La mayor parte de los propietarios o arrendatarios de minas, es decir, los empresarios de la producción minera, estaban estrechamente unidos a los comerciantes locales quienes adelantaban a los productores gran parte del capital.
Bien el inicial para poner en funcionamiento, una mina recién descubierta, o bien el capital indispensable para el normal funcionamiento de la empresa minera.
A su vez, estos comerciantes eran deudores de los grandes mercaderes de la capital novohispana, quienes habían adelantado a aquéllos los fondos necesarios —nuevamente, en mercancías— para que los intercambiaran (por plata contante y sonante) en los reales de minas y en las villas cercanas.

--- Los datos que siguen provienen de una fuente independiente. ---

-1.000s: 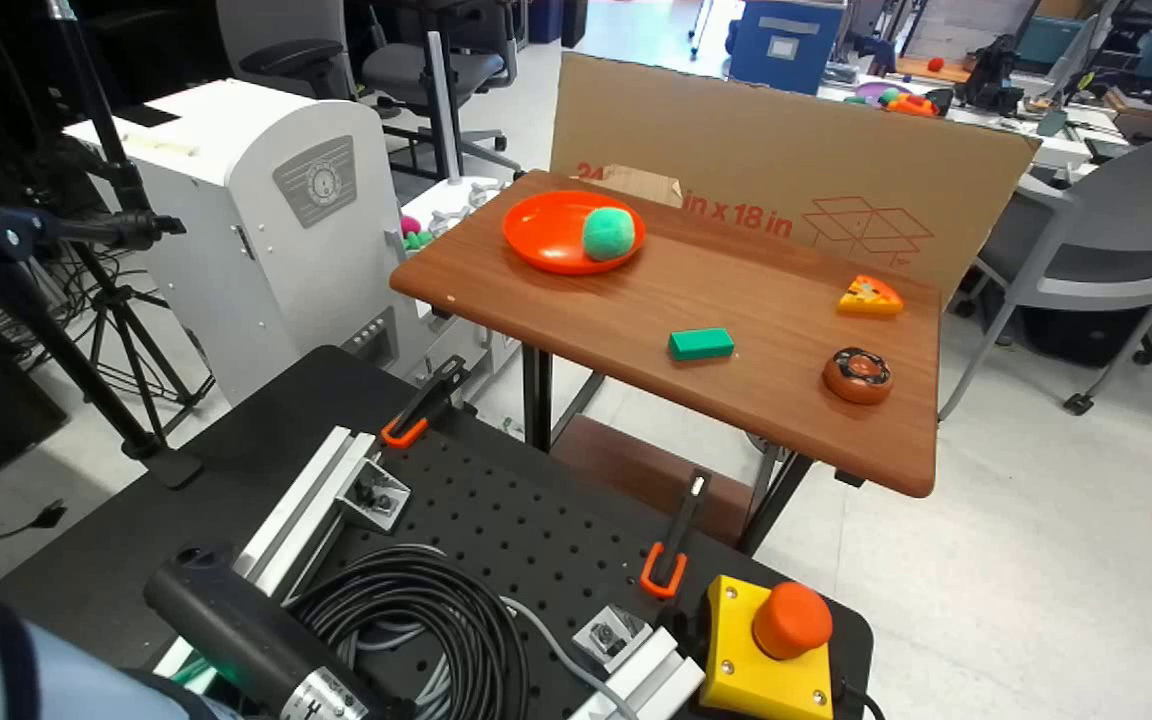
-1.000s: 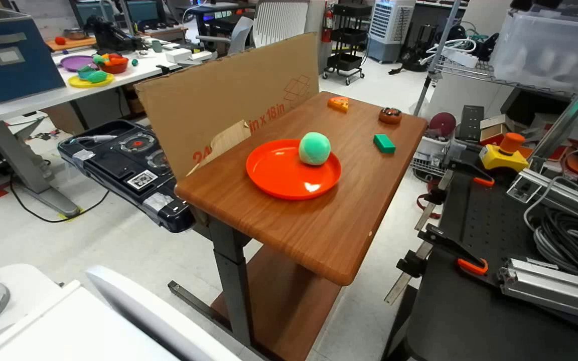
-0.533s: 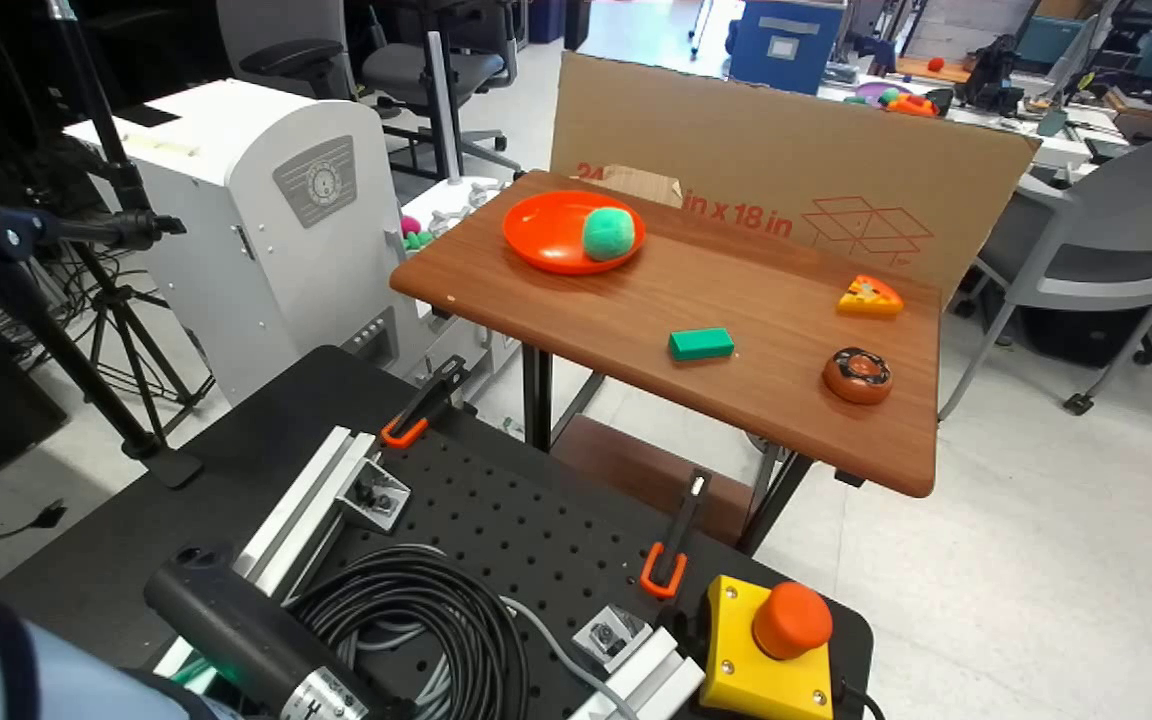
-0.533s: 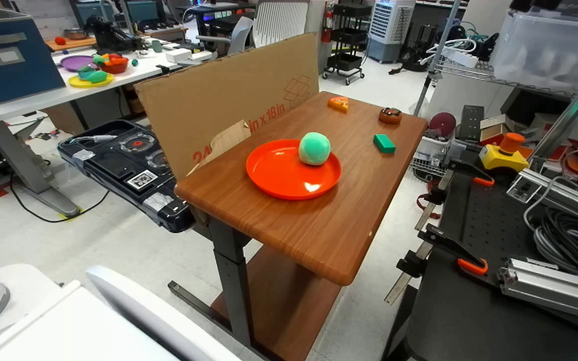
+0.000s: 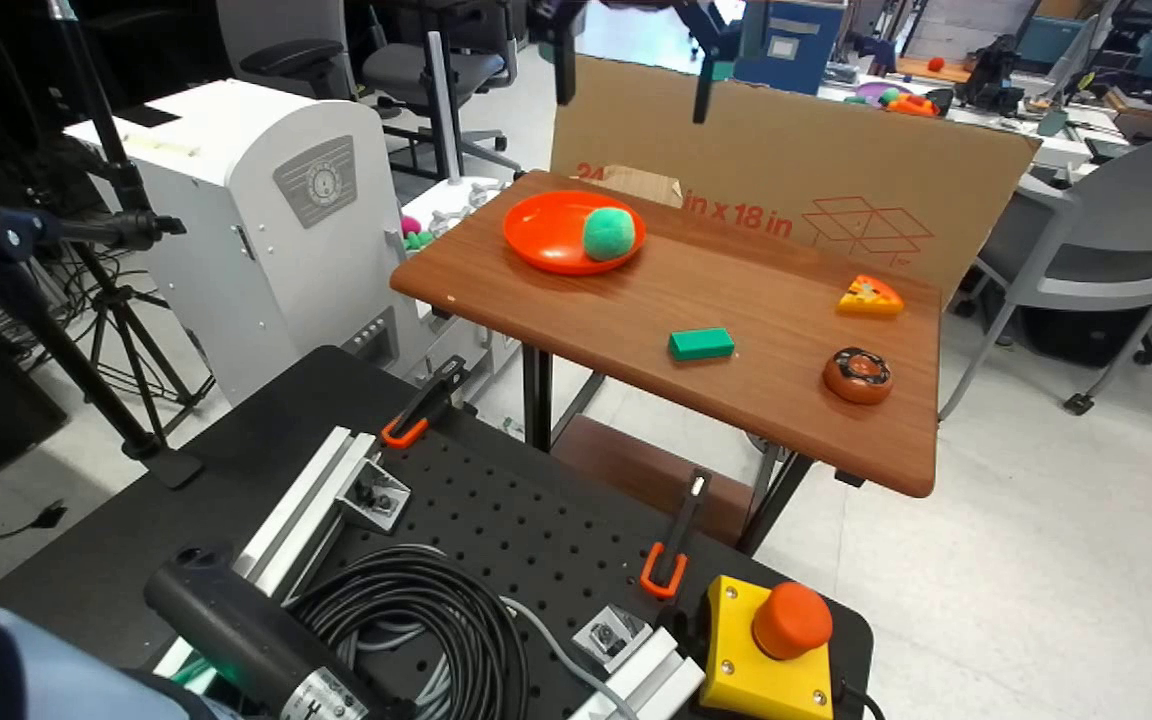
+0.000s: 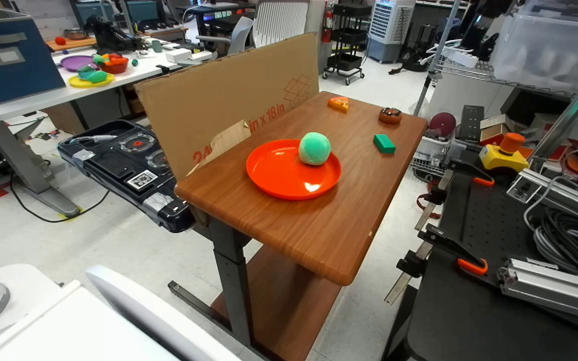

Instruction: Move the green block backward

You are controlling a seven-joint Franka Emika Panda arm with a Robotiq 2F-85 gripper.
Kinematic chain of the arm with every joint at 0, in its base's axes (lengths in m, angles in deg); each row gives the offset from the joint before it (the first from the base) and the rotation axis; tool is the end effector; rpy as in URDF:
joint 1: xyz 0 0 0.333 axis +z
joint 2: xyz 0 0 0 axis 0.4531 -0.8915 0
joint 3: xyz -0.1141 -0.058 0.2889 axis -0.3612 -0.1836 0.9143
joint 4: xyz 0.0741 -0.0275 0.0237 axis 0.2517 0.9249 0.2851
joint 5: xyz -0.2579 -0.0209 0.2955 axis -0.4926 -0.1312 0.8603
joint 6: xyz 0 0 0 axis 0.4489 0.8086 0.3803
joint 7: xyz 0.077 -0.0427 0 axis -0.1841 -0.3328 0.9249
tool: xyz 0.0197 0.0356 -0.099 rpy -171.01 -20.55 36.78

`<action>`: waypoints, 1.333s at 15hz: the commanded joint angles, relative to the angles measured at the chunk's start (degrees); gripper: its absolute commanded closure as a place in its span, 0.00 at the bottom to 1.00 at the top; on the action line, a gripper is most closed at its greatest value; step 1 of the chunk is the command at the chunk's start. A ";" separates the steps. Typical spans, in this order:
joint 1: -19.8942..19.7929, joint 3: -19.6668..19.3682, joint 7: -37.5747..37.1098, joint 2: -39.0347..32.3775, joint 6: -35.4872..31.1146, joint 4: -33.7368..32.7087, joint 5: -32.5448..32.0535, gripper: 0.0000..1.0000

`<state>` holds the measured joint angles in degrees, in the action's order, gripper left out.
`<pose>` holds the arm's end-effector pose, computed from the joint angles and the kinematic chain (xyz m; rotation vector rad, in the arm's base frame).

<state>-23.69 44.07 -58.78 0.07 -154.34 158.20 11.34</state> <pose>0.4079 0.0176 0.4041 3.0740 0.3538 0.1925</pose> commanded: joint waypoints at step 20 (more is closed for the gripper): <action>-5.29 -2.34 9.90 -44.96 -8.12 -21.14 -16.58 0.00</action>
<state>-28.73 41.71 -51.16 -42.41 -163.07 138.57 -2.80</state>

Allí donde la inflación de la plata tornaba a ésta más barata y a las mercancías relativamente más caras.
Finalmente, las barras quintadas llegaban a la ciudad de México en pago de aquellas mercancías que los grandes comerciantes habían adelantado a los «viandantes» y «rescatadores» y a los comerciantes locales; esas barras estaban destinadas a ser amonedadas.
Aquellos comerciantes mayoristas entregaban ahora la plata en pasta a otro grupo que se hallaba en el pináculo de todo el sistema: los «mercaderes de la Casa de Moneda».
En México este pequeño y poderoso último círculo mercantil dentro de la colonia especulaba constantemente con la plata en pasta; obviamente, cobraban una comisión a los comerciantes al recibir las barras destinadas a la fabricación de monedas y, además, esa tasa variaba en función de la abundancia o escasez del metálico o, lo que es lo mismo, en función de la actividad minera.
Asimismo, los cambios en la ley de la plata tendían a beneficiarlos. De esta forma, la plata amonedada, vuelta a manos de sus comisionistas se preparaba para tomar el camino del viejo continente o, más directamente, vía el galeón de Manila, se dirigía hacia su lejano destino final en el continente asiático.